Eight thousand years ago someone figured out that if you dug a hole deep enough, there would be clean, potable water at the bottom of it. It’s not immediately obvious; the reward for digging the first nine-tenths of a well is being the eccentric madman who’s decided to dig himself into his own grave. But that last few feet makes sprawling communities possible in places you couldn’t even plant a crop before. But the important part was that someone else watched them do it, walked a mile down the road and tried it for themselves.

These days the community part is easy, or what passes for a community. New social-networking sites pop up every week, and you can join any number of communities within them with just a few clicks. The problem, I’m sure you’ve noticed, is that those communities are as easy to join and quit as they are ineffectual. And you can’t look around in our shiny modern world without feeling like there are things that need to change.

Now, I enjoy having my awareness raised as much as the next guy; it’s just like taking responsibility, except I don’t have to actually do anything. That last step, though, is important. And it turns out the formula is pretty simple, as old as water wells and fire pits – do something that benefits one person, that in some small way also benefits their friends. Show them how to do that thing, then show them how to show their friends. The modern term for that is “network effects”, the idea that the benefits to the individual grows as the number of people in the network grows. And seeing it work is like graduating from three wheels to two or dial-up to broadband: sure, you could go back if you had to, but why would anyone want that?
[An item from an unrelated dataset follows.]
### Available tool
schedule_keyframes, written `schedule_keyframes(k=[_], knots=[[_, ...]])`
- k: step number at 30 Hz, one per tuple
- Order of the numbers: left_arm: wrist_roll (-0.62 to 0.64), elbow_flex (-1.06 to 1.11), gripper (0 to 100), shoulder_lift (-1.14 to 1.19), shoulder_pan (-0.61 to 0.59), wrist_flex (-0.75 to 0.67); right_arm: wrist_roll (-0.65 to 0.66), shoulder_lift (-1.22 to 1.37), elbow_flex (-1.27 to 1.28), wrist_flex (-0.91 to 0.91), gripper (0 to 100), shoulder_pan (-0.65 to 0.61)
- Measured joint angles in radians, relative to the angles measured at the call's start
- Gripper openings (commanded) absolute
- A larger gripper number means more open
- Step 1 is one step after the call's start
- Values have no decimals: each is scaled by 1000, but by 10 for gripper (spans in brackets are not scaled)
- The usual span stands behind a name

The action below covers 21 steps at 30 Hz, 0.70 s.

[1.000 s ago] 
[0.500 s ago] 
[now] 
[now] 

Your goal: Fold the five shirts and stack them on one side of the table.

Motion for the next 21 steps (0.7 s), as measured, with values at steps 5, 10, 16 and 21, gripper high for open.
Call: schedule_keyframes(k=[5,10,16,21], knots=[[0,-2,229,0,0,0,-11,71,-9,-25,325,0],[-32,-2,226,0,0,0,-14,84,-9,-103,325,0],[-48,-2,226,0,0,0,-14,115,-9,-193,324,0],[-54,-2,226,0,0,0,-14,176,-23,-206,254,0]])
Once you’ve seen network effects in action, you start looking for opportunities to use them wherever you can. That’s not always going to play out, but just knowing they’re out there shapes the way you think of opportunities and costs. It shapes your choices too, about tools and technologies. Tools that restrict how you can talk to your friends? That limits what you can share, who you can talk to or when? Those tools might not be worth using, and if your goal is to change the world, then those tools won’t help.
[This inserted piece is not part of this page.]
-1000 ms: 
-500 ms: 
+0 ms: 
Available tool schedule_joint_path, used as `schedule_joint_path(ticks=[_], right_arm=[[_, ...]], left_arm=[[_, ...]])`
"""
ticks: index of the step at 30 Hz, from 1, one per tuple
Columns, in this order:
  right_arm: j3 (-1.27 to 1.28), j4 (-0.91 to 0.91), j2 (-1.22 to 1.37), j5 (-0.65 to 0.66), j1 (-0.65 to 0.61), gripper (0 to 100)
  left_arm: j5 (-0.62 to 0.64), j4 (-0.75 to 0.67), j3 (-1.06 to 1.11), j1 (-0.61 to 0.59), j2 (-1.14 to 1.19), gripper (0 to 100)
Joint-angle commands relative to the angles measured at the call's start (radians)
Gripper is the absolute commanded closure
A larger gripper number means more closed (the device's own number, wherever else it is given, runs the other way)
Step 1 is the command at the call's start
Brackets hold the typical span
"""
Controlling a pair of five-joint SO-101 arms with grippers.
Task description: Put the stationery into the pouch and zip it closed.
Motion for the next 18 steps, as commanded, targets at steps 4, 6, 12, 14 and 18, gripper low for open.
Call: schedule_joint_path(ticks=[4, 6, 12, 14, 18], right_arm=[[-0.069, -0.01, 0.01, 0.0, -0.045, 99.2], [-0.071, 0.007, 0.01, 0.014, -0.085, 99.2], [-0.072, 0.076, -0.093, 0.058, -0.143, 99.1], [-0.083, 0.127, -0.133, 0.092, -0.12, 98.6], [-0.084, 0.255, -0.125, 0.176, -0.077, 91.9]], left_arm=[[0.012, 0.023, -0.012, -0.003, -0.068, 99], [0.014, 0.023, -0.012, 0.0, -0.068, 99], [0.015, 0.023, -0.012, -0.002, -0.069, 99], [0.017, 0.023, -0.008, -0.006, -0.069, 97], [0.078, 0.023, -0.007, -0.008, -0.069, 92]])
So, if you give a man a fish, the saying goes, you can feed him for a day, teach a man to fish and you can feed him for a lifetime. But if you can teach a man to teach other men to fish, you might just be able to feed the world. I’ll be talking about those people, the tools they’re using, the changes they want to see in the world and why. And the good news for you is, those tools are getting better, cheaper and more accessible every day; the quiet revolution of the twenty-first century is the fact that the barriers to entry changing the world are getting lower all the time. That if you’re smart, driven and convincing, if you have a compelling story to tell the world or a plan to make people’s lives better, that the tools you’ll need are getting closer to free every day. That doesn’t mean it’ll be easy; you’ve got to sell the product, and you’ve got to sell it to people so completely that they’ll want to sell it to everyone else. But the opportunities are out there.

And it’s a good time for it, ’cause diesel and fertilizer sure aren’t getting any cheaper.